Work to complete =>
An identical copy of the data below is needed.
---------- Dataset records ----------
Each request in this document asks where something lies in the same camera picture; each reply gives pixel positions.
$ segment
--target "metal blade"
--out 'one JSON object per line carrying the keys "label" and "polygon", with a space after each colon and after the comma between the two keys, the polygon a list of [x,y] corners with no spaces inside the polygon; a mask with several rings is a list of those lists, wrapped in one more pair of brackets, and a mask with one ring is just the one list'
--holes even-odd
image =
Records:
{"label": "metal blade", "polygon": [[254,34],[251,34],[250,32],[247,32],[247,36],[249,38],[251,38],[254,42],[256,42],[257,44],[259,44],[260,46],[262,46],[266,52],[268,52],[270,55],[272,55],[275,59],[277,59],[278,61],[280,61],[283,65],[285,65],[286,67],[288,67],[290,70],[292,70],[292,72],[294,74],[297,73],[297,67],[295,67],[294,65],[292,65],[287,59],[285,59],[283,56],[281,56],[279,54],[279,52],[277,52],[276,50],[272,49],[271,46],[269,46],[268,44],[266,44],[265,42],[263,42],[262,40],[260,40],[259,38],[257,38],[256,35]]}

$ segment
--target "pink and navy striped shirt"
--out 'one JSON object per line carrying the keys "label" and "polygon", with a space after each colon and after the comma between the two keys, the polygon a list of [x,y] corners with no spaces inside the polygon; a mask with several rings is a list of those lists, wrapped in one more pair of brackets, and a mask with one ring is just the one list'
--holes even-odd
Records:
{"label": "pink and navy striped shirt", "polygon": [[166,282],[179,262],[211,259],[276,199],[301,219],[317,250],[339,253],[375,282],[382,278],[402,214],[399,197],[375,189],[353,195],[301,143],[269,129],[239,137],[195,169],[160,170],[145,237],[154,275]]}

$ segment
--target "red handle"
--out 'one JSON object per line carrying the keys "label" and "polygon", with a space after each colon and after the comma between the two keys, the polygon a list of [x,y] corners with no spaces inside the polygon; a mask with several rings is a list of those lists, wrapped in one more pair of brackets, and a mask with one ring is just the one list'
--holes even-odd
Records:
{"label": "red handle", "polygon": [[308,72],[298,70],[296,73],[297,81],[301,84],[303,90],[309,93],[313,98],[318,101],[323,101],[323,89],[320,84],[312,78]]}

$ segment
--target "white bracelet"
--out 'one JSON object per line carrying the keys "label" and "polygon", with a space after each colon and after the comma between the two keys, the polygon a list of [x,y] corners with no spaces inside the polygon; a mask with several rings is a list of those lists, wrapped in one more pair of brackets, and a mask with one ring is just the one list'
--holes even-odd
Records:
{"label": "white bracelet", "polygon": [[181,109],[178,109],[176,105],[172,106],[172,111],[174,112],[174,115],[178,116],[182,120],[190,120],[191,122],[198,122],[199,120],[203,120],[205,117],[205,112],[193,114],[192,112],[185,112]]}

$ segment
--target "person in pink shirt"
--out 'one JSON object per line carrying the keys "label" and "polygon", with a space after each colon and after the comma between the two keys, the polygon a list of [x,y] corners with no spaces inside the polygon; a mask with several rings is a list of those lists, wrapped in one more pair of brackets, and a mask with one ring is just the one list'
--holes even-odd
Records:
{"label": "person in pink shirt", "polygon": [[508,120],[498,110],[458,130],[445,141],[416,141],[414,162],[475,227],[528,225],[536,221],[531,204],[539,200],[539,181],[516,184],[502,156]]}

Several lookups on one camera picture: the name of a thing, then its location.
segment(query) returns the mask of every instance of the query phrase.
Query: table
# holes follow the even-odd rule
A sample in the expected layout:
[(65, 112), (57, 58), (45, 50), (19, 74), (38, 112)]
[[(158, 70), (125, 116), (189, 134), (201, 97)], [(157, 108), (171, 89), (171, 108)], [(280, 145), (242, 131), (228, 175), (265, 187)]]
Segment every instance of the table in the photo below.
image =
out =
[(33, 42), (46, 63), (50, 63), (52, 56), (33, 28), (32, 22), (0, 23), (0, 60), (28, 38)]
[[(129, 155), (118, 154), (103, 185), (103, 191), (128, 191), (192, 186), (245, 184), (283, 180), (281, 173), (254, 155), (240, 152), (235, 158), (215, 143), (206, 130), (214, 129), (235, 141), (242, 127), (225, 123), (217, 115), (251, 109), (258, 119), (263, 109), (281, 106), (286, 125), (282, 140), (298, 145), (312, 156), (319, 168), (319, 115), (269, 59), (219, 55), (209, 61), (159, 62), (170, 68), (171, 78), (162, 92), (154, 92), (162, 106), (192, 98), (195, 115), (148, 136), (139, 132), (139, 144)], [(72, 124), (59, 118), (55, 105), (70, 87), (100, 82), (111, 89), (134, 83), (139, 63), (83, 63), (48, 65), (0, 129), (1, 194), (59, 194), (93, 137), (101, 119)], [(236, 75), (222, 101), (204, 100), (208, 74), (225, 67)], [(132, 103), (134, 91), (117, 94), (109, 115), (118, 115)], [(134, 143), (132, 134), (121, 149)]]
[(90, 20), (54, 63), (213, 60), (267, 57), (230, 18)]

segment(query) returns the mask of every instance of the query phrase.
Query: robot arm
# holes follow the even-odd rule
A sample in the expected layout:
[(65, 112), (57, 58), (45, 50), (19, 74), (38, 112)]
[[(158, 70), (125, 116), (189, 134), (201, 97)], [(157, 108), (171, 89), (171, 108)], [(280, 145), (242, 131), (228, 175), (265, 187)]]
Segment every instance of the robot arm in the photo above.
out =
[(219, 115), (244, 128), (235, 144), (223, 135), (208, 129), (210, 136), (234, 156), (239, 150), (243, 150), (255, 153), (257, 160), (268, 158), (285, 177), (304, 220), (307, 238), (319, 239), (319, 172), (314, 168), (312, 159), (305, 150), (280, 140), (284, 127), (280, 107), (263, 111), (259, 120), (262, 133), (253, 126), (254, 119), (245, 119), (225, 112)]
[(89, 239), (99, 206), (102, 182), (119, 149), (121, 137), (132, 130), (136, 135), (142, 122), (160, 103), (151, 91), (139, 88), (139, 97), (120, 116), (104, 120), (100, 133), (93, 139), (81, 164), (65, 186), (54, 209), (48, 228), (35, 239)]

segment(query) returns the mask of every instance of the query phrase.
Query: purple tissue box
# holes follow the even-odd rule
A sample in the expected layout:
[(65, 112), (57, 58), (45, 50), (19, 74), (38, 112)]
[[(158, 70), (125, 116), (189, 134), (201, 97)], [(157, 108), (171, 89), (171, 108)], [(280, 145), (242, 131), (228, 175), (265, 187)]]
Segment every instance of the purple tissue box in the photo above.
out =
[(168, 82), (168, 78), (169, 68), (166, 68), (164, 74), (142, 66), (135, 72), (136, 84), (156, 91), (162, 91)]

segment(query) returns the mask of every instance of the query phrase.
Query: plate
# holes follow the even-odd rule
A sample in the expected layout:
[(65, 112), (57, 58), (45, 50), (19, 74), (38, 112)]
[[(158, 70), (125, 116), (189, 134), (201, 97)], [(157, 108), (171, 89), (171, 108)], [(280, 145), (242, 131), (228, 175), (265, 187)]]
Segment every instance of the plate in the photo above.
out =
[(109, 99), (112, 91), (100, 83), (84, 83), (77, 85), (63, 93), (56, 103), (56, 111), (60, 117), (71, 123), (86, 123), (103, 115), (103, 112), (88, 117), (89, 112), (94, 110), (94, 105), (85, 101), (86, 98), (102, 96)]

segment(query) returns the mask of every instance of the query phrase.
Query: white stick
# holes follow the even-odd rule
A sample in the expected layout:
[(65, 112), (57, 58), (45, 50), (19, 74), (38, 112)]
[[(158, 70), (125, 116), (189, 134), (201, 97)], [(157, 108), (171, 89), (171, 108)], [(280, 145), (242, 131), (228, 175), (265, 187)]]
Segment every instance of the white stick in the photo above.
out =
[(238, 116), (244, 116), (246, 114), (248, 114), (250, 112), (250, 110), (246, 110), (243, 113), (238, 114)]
----------
Expected answer =>
Each request in this document asks where something lies in the same camera picture; each reply gives pixel positions.
$ segment
--target "metal blade"
--out 'one JSON object per line carrying the keys "label" and "polygon", with a space after each colon and after the comma between the two keys, the polygon a list of [x,y] corners with no spaces inside the polygon; a mask with several rings is a list of those lists, wrapped in one more pair of brackets, and a mask with one ring is just the one list'
--holes even-odd
image =
Records:
{"label": "metal blade", "polygon": [[254,34],[251,34],[250,32],[247,32],[247,36],[249,38],[251,38],[254,42],[256,42],[257,44],[259,44],[260,46],[262,46],[266,52],[268,52],[270,55],[272,55],[275,59],[277,59],[278,61],[280,61],[283,65],[285,65],[286,67],[288,67],[290,70],[292,70],[292,72],[294,74],[297,73],[297,67],[295,67],[294,65],[292,65],[287,59],[285,59],[283,56],[281,56],[279,54],[279,52],[277,52],[276,50],[272,49],[271,46],[269,46],[268,44],[266,44],[265,42],[263,42],[262,40],[260,40],[259,38],[257,38],[256,35]]}

$ segment
--target "pink and navy striped shirt"
--out 'one JSON object per line carrying the keys "label" and "polygon", with a space after each colon and after the comma between the two keys, the polygon a list of [x,y] corners with no spaces inside the polygon; a mask with several rings is a list of those lists, wrapped in one more pair of brackets, and a mask with one ring is just the one list'
--holes even-odd
Records:
{"label": "pink and navy striped shirt", "polygon": [[166,282],[179,262],[211,259],[276,199],[301,219],[317,250],[339,253],[375,282],[382,278],[402,214],[399,197],[375,189],[353,195],[301,143],[269,129],[239,137],[195,169],[160,170],[145,237],[154,275]]}

$ segment
--target "red handle"
--out 'one JSON object per line carrying the keys "label" and "polygon", with a space after each colon and after the comma between the two keys, the polygon a list of [x,y] corners with no spaces inside the polygon; a mask with several rings is a list of those lists, wrapped in one more pair of brackets, and a mask with one ring is just the one list'
--holes even-odd
Records:
{"label": "red handle", "polygon": [[308,72],[298,70],[296,73],[297,81],[301,84],[303,90],[309,93],[313,98],[318,101],[323,101],[323,89],[320,84],[312,78]]}

$ segment
--target "white bracelet"
--out 'one JSON object per line carrying the keys "label" and "polygon", with a space after each colon and after the comma between the two keys, the polygon a list of [x,y] corners with no spaces inside the polygon; a mask with several rings is a list of those lists, wrapped in one more pair of brackets, and a mask with one ring is just the one list'
--holes even-odd
Records:
{"label": "white bracelet", "polygon": [[181,109],[178,109],[176,105],[172,106],[172,111],[174,112],[174,115],[178,116],[182,120],[190,120],[191,122],[198,122],[199,120],[203,120],[205,117],[205,112],[193,114],[192,112],[185,112]]}

$ segment
--target "person in pink shirt"
--out 'one JSON object per line carrying the keys "label" and "polygon", with a space after each colon and after the comma between the two keys, the polygon a list of [x,y] corners with no spaces inside the polygon; a mask with several rings is a list of those lists, wrapped in one more pair of brackets, and a mask with one ring is just the one list'
--holes even-odd
Records:
{"label": "person in pink shirt", "polygon": [[508,120],[498,110],[458,130],[445,141],[416,141],[414,162],[475,227],[528,225],[536,221],[531,204],[539,200],[539,181],[516,184],[502,156]]}

Several lookups on one camera picture: the name of a thing, then its location.
segment(query) returns the mask of every instance of the query phrase.
Query: table
# holes follow the even-odd rule
A sample in the expected layout:
[(65, 112), (57, 58), (45, 50), (19, 74), (38, 112)]
[[(158, 70), (125, 116), (189, 134), (201, 97)], [(157, 108), (171, 89), (171, 108)], [(280, 145), (242, 131), (228, 175), (265, 187)]]
Segment every instance of the table in the photo below.
image =
out =
[(33, 42), (46, 63), (50, 63), (52, 56), (33, 28), (32, 22), (0, 23), (0, 60), (28, 38)]
[[(129, 155), (118, 154), (103, 185), (103, 191), (128, 191), (192, 186), (245, 184), (283, 180), (281, 173), (254, 155), (240, 152), (235, 158), (215, 143), (206, 130), (214, 129), (235, 141), (242, 127), (225, 123), (217, 115), (251, 109), (258, 119), (263, 109), (281, 106), (286, 125), (282, 140), (298, 145), (312, 156), (319, 168), (319, 115), (269, 59), (219, 55), (209, 61), (159, 62), (170, 68), (171, 78), (162, 92), (154, 92), (162, 106), (192, 98), (195, 115), (148, 136), (139, 132), (139, 144)], [(72, 124), (59, 118), (55, 105), (70, 87), (100, 82), (111, 89), (134, 83), (139, 63), (83, 63), (48, 65), (0, 129), (1, 194), (59, 194), (93, 137), (101, 119)], [(236, 75), (222, 101), (204, 100), (208, 74), (225, 67)], [(132, 103), (134, 91), (117, 94), (109, 115), (118, 115)], [(134, 143), (132, 134), (121, 149)]]
[(90, 20), (54, 63), (213, 60), (267, 57), (230, 18)]

segment(query) returns the mask of every instance of the query phrase.
Query: robot arm
# holes follow the even-odd rule
A sample in the expected layout:
[(65, 112), (57, 58), (45, 50), (19, 74), (38, 112)]
[[(158, 70), (125, 116), (189, 134), (201, 97)], [(157, 108), (171, 89), (171, 108)], [(280, 145), (242, 131), (228, 175), (265, 187)]]
Segment every instance of the robot arm in the photo above.
out =
[(219, 115), (244, 128), (235, 144), (223, 135), (208, 129), (210, 136), (234, 156), (239, 150), (243, 150), (255, 153), (257, 160), (268, 158), (285, 177), (304, 220), (307, 238), (319, 239), (319, 172), (314, 168), (312, 159), (305, 150), (280, 140), (284, 127), (280, 107), (263, 111), (259, 120), (262, 133), (253, 126), (254, 119), (245, 119), (225, 112)]
[(89, 239), (99, 206), (102, 182), (119, 149), (121, 137), (132, 130), (136, 135), (142, 122), (160, 103), (151, 91), (139, 88), (139, 97), (120, 116), (104, 120), (100, 133), (93, 139), (81, 164), (65, 186), (54, 209), (48, 228), (35, 239)]

segment(query) returns the mask of every instance of the query phrase.
Query: purple tissue box
# holes follow the even-odd rule
A sample in the expected layout:
[(65, 112), (57, 58), (45, 50), (19, 74), (38, 112)]
[[(158, 70), (125, 116), (189, 134), (201, 97)], [(157, 108), (171, 89), (171, 108)], [(280, 145), (242, 131), (228, 175), (265, 187)]]
Segment every instance of the purple tissue box in the photo above.
out =
[(168, 82), (168, 78), (169, 68), (166, 68), (164, 74), (142, 66), (135, 72), (136, 84), (156, 91), (162, 91)]

segment(query) returns the mask of every instance of the query phrase.
Query: plate
# holes follow the even-odd rule
A sample in the expected layout:
[(65, 112), (57, 58), (45, 50), (19, 74), (38, 112)]
[[(158, 70), (125, 116), (189, 134), (201, 97)], [(157, 108), (171, 89), (171, 108)], [(280, 145), (242, 131), (228, 175), (265, 187)]]
Segment every instance of the plate in the photo above.
out =
[(109, 99), (112, 91), (100, 83), (84, 83), (77, 85), (63, 93), (56, 103), (56, 111), (60, 117), (71, 123), (86, 123), (103, 115), (103, 112), (88, 117), (89, 112), (94, 110), (94, 105), (85, 101), (86, 98), (102, 96)]

segment(query) returns the mask of every instance of the query phrase.
Query: white stick
# holes follow the even-odd rule
A sample in the expected layout:
[(65, 112), (57, 58), (45, 50), (19, 74), (38, 112)]
[[(158, 70), (125, 116), (189, 134), (201, 97)], [(157, 108), (171, 89), (171, 108)], [(280, 145), (242, 131), (228, 175), (265, 187)]]
Segment every instance of the white stick in the photo above.
out =
[(238, 116), (244, 116), (246, 114), (248, 114), (250, 112), (250, 110), (246, 110), (243, 113), (238, 114)]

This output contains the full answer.